The Washington PostDemocracy Dies in Darkness

Opinion Sarah Palin’s anti-vax talk shows Republicans have become a death cult

Columnist|
December 20, 2021 at 7:39 p.m. EST
Former Alaska governor Sarah Palin in Montgomery, Ala., in September 2017. (Brynn Anderson/AP)

Sarah Palin, rocket scientist, offered her thoughts on the coronavirus vaccine at a far-right conference in Arizona over the weekend.

“It will be over my dead body that I’ll have to get a shot,” she proclaimed.

Unlikely, governor. Phase III trials have shown that the vaccines fail to generate a robust immune response when administered to dead people.

But Palin’s talk of dead bodies is on point. By discouraging vaccination, she and Tucker Carlson and the rest of the anti-science right are quite literally getting people killed. Studies show that those living in the most pro-Trump counties in the United States are dying from covid-19 at a rate more than five times higher than in the most anti-Trump counties.

Palin’s pronouncements should come with a surgeon-general-style caution: “WARNING: SIGNIFICANTLY INCREASES YOUR RISK OF DYING FROM COVID.”

The Fox News crowd bristles at the notion that the Trumpified Republican Party has taken on aspects of a cult. But it’s looking more and more like a death cult, as my friend Sidney Blumenthal puts it. Nine hundred members of the Peoples Temple died at Jonestown. Thirty-nine died in the Heaven’s Gate mass suicide. But tens, if not hundreds, of thousands of Republicans are dying unnecessarily from covid-19 because they refuse to get vaccinated.

Crowds protesting vaccine mandates chanted slogans, including “Let's go Brandon,” during marches on Oct. 28 and Nov. 21 in New York. (Video: The Washington Post)

Blogger Charles Gaba, who has been tracking coronavirus death rates by county, reported Monday that since June 30, there have been about 117 deaths per 100,000 people in the reddest 10 percent of the United States (as measured by counties’ vote share for Donald Trump in 2020) — nearly six times the death rate of about 21 per 100,000 in the bluest decile. Likewise, the 100 million people who live in the most pro-Trump 30 percent of the United States had a death rate of about 98 per 100,000 since June 30 — more than triple the 30 per 100,000 among the people who live in the least pro-Trump 30 percent.
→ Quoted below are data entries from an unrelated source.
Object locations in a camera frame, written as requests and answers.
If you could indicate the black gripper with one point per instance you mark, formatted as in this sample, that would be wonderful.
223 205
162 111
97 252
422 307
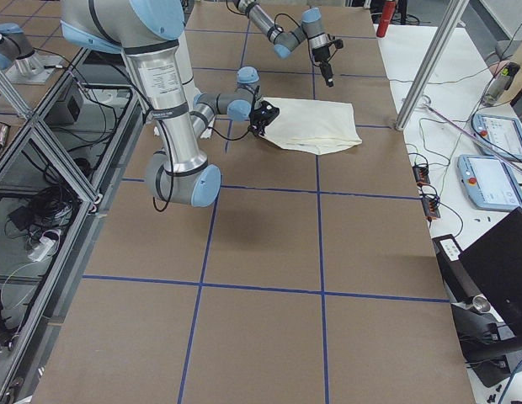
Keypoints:
322 55
258 123

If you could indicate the cream long-sleeve cat shirt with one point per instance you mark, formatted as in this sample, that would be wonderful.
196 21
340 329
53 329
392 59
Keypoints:
314 126

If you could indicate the red bottle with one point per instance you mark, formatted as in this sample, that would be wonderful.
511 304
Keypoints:
386 18

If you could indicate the far blue teach pendant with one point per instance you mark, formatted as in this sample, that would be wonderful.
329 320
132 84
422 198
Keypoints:
499 134

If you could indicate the blue teach pendant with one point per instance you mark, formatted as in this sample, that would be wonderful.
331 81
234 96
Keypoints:
489 183
499 134

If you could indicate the near blue teach pendant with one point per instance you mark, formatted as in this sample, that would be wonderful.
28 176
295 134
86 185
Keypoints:
489 183

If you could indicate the black box white label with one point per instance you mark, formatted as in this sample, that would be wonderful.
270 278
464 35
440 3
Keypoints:
462 287

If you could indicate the black laptop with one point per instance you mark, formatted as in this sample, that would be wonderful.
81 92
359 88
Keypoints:
494 263

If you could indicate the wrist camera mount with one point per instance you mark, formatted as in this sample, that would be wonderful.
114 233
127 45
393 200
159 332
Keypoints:
265 114
337 43

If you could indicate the white camera mast base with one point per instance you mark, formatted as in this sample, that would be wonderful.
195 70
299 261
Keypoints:
189 63

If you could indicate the aluminium frame post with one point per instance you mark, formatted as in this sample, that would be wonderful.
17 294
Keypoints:
436 48

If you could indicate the aluminium table side frame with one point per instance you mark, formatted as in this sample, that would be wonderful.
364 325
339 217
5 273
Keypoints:
67 144

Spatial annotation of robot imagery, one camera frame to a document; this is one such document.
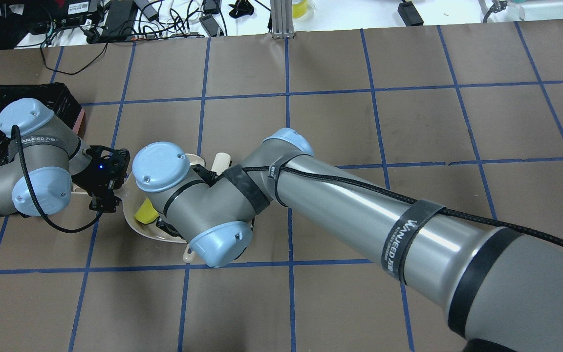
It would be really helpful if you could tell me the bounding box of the black power adapter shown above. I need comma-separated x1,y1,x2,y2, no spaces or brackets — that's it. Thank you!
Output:
99,0,136,43

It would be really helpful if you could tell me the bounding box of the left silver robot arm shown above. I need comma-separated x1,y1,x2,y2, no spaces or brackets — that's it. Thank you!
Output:
0,98,131,234

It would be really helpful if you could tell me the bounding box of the yellow tape roll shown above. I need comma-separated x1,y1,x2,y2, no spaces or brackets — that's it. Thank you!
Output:
291,0,310,19

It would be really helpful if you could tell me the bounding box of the beige hand brush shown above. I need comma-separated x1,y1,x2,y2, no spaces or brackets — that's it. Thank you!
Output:
182,152,232,264

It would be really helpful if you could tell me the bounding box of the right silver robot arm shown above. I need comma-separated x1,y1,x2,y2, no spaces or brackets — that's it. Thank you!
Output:
132,129,563,352

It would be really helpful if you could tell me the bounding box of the beige plastic dustpan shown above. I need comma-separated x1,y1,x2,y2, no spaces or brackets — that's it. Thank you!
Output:
71,153,207,244

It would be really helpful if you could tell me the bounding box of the yellow green sponge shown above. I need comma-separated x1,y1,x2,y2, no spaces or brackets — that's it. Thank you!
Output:
133,198,159,225

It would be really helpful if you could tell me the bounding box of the aluminium frame post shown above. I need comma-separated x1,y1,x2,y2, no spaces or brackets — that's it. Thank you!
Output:
270,0,295,40

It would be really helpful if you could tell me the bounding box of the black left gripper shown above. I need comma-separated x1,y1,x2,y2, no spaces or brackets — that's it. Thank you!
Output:
71,145,131,213

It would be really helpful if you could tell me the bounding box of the black small adapter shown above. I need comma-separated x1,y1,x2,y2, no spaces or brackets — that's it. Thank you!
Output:
397,0,424,27
In the early days of the pandemic, those in urban areas — Democratic strongholds — were disproportionately likely to die from covid-19. That leveled out in January of this year. Then, the vaccines became available, and the delta variant struck. In August, there were more than 7 deaths per 100,000 in the reddest counties for every 1 death per 100,000 in the bluest. This month, Gaba projects there will be 5.62 deaths per 100,000 in the Trumpiest 10 percent for every 1 death per 100,000 in the least-Trumpy decile of America. (Gaba’s data is consistent with other recent studies.)
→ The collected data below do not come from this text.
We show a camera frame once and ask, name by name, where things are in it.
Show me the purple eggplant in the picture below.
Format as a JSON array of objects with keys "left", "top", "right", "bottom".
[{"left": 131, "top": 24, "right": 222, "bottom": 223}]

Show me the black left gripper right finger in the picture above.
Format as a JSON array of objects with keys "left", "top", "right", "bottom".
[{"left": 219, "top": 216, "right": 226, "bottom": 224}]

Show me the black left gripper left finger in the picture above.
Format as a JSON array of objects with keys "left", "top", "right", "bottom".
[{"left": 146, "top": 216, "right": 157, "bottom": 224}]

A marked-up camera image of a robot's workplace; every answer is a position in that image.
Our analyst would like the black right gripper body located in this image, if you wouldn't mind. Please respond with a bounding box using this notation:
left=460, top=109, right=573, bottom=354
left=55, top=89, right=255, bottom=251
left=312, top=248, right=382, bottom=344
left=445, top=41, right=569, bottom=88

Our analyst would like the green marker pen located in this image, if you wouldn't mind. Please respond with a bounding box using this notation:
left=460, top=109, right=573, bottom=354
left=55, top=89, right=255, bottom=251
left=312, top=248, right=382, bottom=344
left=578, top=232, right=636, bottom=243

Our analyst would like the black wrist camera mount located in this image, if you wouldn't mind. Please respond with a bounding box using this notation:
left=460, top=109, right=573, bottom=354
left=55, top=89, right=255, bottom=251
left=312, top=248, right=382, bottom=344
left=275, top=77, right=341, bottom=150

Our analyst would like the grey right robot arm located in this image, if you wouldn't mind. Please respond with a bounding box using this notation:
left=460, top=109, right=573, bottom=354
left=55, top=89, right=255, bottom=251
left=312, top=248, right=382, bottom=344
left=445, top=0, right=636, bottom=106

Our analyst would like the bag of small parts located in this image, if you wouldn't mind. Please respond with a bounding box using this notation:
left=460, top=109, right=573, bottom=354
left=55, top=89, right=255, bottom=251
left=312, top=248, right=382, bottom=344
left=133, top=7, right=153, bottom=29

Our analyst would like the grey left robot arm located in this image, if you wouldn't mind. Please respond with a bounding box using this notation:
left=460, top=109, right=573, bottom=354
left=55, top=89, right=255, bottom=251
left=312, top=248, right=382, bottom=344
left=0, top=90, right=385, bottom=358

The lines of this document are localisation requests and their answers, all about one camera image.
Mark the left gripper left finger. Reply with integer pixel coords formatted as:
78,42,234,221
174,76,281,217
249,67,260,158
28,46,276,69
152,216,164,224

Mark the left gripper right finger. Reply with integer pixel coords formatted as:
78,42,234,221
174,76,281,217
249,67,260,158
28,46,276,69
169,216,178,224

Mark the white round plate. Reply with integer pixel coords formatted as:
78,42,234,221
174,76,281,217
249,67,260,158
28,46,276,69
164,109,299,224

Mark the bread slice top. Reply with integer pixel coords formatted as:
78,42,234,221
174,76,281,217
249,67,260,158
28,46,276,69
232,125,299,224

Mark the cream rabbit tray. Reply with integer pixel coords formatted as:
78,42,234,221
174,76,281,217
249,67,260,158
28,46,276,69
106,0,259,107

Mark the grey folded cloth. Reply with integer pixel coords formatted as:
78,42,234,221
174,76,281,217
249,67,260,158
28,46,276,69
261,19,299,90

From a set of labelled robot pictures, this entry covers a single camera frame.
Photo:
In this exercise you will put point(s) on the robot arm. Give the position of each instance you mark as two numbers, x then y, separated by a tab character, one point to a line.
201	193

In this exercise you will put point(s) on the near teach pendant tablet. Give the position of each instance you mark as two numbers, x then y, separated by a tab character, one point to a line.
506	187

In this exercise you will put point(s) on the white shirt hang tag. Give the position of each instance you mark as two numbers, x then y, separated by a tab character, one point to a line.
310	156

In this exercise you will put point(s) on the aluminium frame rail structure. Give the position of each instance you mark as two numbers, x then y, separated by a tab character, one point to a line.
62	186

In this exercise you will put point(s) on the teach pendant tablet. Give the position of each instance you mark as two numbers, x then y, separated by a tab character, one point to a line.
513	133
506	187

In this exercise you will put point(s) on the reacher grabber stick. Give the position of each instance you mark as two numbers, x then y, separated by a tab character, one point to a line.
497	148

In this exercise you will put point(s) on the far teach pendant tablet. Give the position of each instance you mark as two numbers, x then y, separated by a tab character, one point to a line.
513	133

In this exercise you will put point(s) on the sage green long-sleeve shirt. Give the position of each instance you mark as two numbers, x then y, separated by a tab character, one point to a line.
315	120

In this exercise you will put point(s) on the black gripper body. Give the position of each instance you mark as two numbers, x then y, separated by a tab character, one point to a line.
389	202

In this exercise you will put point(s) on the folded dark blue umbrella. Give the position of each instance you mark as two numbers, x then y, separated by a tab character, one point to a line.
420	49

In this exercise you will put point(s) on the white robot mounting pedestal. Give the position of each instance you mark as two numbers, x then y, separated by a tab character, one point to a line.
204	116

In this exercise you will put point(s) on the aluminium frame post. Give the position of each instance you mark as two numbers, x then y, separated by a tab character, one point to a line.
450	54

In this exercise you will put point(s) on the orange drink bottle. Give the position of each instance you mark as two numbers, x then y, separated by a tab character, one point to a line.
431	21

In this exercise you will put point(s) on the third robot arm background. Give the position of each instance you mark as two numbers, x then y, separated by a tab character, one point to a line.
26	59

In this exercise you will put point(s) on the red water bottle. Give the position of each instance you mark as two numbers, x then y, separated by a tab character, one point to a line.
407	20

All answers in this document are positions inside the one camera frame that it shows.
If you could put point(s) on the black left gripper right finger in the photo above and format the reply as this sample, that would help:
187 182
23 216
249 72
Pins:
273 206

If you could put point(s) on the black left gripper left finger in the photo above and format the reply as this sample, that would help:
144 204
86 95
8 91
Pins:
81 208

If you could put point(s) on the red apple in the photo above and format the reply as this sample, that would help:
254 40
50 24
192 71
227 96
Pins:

The cause of the disparity, which persists when accounting for age and health-care access of the different populations, is obvious: As of Dec. 20, among the bluest 10 percent of the population, 68.8 percent are fully vaccinated. In the reddest 10 percent, only 41.9 percent are fully vaccinated. The pattern is consistent through all deciles of the population: the more pro-Trump, the less vaccinated the population — and the higher the death rate.

Little wonder. In Washington, Republicans threatened to shut down the federal government to block a vaccine mandate, and they are still trying to force President Biden to veto their attempt to overturn the requirement. Republican-led states are fighting mandates and even incentivizing people not to take the vaccine. And Fox News and similar outlets have filled the airwaves with vaccine paranoia.

Turning Point USA’s Americafest, where Palin spoke this past weekend, was a revival meeting of the death sect. The group fights coronavirus vaccine mandates, and its leader, Charlie Kirk, told the gathering that the federal government’s top infectious disease expert, Anthony Fauci, “should be in prison.”

The speakers included the usual suspects of the Trump-Fox nexus: Carlson and Palin; Reps. Matt Gaetz, Marjorie Taylor Greene, Lauren Boebert and Jim Jordan; Sen. Ted Cruz; Jesse Watters, Greg Gutfeld and Jeanine Pirro; Donald Trump Jr.; Seb Gorka. Kyle Rittenhouse, recently acquitted after killing two people at a racial-justice demonstration, appeared on Monday.

Rep. Burgess Owens (R-Utah) said a father who allows his young child to receive an experimental third dose of the vaccine is “a coward.”

Palin told the crowd to “stiffen your spine” in the battle against vaccine requirements. She claimed she had “natural immunity” because she had covid-19 early this year, and therefore, “I won’t do it and, um, they better not touch my kids either.”

Back in September, Palin had boasted on Fox News: “I am one of those White, common-sense conservatives, I believe in science, and I have not taken the shot.” And now she says she won’t take it — unless and until she’s a dead body.

Thanks to Palin and other death-cult leaders, countless Republicans have become exactly that.